エアコンの前にランドリースタンドを動かして、そこにハンガーをかちゃっとかける。あるかないかのエアコンの風を受けて、制服がゆるゆると揺れ始めた。
「お母さん、わたし二階にこもるね」
「勉強?」
「それもあるけど、お客さんでしょ?」
ものすごーく難しい顔になったお母さんが、はあっとでかい溜息をぶちかました。んん?
「まったく、かなわんわ」
「は?」
「あのガキどもよ」
ぴっ! お母さんの中指が、二階に向かって突き立てられた。ふぁっきゅー、すか。そらあ穏やかじゃないっすね。
「あの二人、なんかやらかしたの?」
「すみません……」
お姉さんが、ぺしゃっとしょぼくれた。
「私、拓くんの担任教師の
おおっと。そっか、小学校の先生だったのか。優しそうに見えるはずだよなー。
「わたしは夢乃ですー。姉ですー」
「
「二年です」
「私も蔵高だったんですよ」
「わ! じゃあ大先輩じゃないですか」
「ごめん、大は取って」
あわわわわ。うっかり失礼なことを言っちまった。
「すんませーん」
「あははっ」
いたずらっぽく笑うお姉さん。そっか。ぱっと見よりずっと明るくて人懐こい感じだ。子供たちにはもてそうだなー。で、例によってお母さんがべらべらぶちまけ始めた。
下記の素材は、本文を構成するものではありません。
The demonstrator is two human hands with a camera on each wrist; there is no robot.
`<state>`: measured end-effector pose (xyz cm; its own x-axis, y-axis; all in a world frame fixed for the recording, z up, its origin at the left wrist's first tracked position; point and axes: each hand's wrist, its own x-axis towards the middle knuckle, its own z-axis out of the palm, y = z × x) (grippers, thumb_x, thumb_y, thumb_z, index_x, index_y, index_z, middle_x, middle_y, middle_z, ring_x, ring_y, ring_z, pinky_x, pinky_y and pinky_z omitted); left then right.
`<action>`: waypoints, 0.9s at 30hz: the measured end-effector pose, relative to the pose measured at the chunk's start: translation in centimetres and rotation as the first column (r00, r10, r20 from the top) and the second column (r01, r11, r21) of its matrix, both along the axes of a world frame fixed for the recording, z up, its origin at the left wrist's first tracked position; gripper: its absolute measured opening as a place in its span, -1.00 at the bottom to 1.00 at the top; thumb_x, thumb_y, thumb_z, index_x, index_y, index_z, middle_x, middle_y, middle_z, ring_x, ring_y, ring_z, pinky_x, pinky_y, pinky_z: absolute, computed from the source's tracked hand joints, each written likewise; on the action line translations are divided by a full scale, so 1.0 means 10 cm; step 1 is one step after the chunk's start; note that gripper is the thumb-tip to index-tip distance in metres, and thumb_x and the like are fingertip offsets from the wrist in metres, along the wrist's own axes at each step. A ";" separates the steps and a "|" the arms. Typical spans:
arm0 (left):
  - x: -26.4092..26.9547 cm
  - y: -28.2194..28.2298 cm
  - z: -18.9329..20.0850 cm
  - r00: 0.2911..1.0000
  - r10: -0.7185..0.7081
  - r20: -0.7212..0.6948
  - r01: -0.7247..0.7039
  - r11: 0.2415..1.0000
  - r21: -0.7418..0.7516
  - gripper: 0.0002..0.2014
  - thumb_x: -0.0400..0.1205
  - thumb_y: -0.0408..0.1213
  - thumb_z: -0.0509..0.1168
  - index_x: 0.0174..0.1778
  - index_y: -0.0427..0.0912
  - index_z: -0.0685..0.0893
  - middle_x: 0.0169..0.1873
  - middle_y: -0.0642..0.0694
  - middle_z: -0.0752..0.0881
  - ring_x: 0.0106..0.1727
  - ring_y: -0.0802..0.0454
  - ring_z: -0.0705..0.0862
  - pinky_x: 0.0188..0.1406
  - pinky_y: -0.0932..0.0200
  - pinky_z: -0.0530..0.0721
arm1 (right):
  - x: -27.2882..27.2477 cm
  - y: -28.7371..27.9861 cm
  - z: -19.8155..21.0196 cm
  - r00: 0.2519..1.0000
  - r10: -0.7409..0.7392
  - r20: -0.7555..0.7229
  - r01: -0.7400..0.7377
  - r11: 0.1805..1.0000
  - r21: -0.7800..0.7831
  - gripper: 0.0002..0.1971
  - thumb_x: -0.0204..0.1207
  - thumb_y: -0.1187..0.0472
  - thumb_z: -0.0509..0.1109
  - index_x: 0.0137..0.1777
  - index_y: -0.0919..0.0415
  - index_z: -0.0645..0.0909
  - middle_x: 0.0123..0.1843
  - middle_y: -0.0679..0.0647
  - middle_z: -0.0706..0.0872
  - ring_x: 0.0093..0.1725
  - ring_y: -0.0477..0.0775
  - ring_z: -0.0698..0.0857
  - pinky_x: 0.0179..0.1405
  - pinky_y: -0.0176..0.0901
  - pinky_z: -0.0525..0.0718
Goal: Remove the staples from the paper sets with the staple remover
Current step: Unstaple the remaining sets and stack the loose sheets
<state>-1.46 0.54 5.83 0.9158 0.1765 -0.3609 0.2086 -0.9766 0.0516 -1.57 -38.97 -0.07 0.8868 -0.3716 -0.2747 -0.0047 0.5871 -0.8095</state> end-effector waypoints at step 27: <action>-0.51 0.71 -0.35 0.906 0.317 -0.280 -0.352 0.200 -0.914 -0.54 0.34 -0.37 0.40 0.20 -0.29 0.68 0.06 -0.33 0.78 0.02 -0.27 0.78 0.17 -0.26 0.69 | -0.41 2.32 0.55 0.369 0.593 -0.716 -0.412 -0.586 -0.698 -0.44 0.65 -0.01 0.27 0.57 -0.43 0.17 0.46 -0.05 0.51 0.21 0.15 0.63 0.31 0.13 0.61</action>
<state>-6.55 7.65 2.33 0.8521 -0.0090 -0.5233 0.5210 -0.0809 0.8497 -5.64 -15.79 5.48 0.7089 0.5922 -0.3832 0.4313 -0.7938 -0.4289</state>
「勘弁して欲しいわ。うちでケンカするなら思う存分にやりなさいだけどさ。教室のど真ん中でプロレスやってどうすんのよ!」
「げえー、あいつらクラス違うじゃん」
「論外よっ! 学校に呼び出されて大恥かいたわっ!」
そゆことか。何があったのかぜえんぶわかった。悪いのはあの二人だけど、ケンカを止められなかった先生が責任を感じたんだろう。でも、先生には何の責任もないじゃん。あいつら、ほんとにしょうもな。
「じゃあ、二人とも反省モード?」
「あいつらが、反省なんかするもんか。ケンカ歴がはんぱじゃないんだから」
「でも、静かだよ?」
「静かにさせるなら、コンセント抜くしかないでしょ」
おーらい。全て了解しますた。
「飯抜きの刑ね」
「そ。明日の昼の給食まで一日メシ抜きっ!」
静かなはずだ。確かにケンカする燃料を断つのが一番有効だもんな。
「まったく! 自業自得だよね」
「そう。二人揃って、成績は地べた這いずり回ってるし」
「そりゃあ、朝から晩までケンカしかしてないから。勉強してるとこなんか一回も見たことないもん」
「あれで来年から中学生だってか。とことん呆れるわ」
おいおい、親としてその姿勢はどうよ。でも、うちは勉強関係オールフリーだからなあ。わたしが中受をぶっちしたところで、お母さんの教育熱が冷めたんだろう。
わたしとお母さんのハイテンポの会話に入れなかった先生が、慌てて口を挟んだ。
「大丈夫ですよ。男の子はどこかでやる気スイッチが入りますから」
「あいつら、スイッチそのものが最初から壊れてるんですよー」
お母さんがばさっと切り捨てたのを聞いて、やれやれって感じで先生が苦笑する。